All asylum seekers awaiting a decision on their claim will now receive a flat rate of £36.95 per week per person*, whether they are adults or children.
Single parent families will be hit hardest:
- a single parent with one child will get £73.90 per week, compared to £96.90 now.
- a single parent with two children will receive £110.85, compared to £149.86.
- a couple with two children will receive £147.80. They currently receive £178.44.
The additional payments given to pregnant women and children under three will still be available. Pregnant women will continue to receive an additional £3 a week and very small children will continue to receive an additional £5 a week until the age of one, and £3 a week between the ages of one and three.
The Law Centre has stressed its concerns with the current levels of support - well below what a family on benefits is expected to live on - in a previous briefing which described the negative impact on children’s health, education and long-term prospects. Read it here: Policy Response to Inquiry into Asylum Support for Children
We are concerned that this reduction in support will further compound the issues for families, particularly single-parent families who will lose around a quarter of their income.

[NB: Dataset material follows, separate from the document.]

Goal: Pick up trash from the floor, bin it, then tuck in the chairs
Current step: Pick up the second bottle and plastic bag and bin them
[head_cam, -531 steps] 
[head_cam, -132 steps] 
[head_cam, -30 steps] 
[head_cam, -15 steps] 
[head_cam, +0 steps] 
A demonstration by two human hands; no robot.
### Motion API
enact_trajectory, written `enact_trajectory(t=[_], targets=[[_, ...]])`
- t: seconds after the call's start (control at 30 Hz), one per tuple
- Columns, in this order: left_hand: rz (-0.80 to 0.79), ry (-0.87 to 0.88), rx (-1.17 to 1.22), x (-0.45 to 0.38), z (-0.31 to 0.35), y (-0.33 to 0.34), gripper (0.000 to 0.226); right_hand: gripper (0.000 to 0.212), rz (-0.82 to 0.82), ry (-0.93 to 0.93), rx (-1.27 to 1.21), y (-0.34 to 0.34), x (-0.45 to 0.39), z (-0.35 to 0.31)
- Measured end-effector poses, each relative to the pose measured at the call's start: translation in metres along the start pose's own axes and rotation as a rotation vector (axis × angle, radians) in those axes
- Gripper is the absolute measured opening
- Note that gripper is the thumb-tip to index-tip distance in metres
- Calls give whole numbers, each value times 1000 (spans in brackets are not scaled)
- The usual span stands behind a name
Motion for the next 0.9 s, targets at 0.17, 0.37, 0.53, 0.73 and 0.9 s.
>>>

The Children’s Society has recently published a useful briefing on this issue. Read it here: Children's Society Asylum Support Briefing
The Refugee Council has called on government to abandon its planned cuts until it has commissioned an independent review into the fairness of current asylum support levels.
Right to work
We are mindful that the majority of asylum seekers do not want to be reliant on the asylum support system at all. They would much prefer to be self sufficient. Unfortunately, the UK government refuses to allow asylum seekers to work. The Law Centre believes that granting permission to work is the right approach here. It would bring innumerable benefits for individual asylum seekers and their children. It would also generate money for the government through workers paying taxes and would reduce expenditure on asylum support. It really is a win win solution.
* To compare, in Northern Ireland, a single adult under 25 entitled to Income Support or Income Based Jobseeker’s Allowance receives £57.90 per week, £73.10 per week if over 25.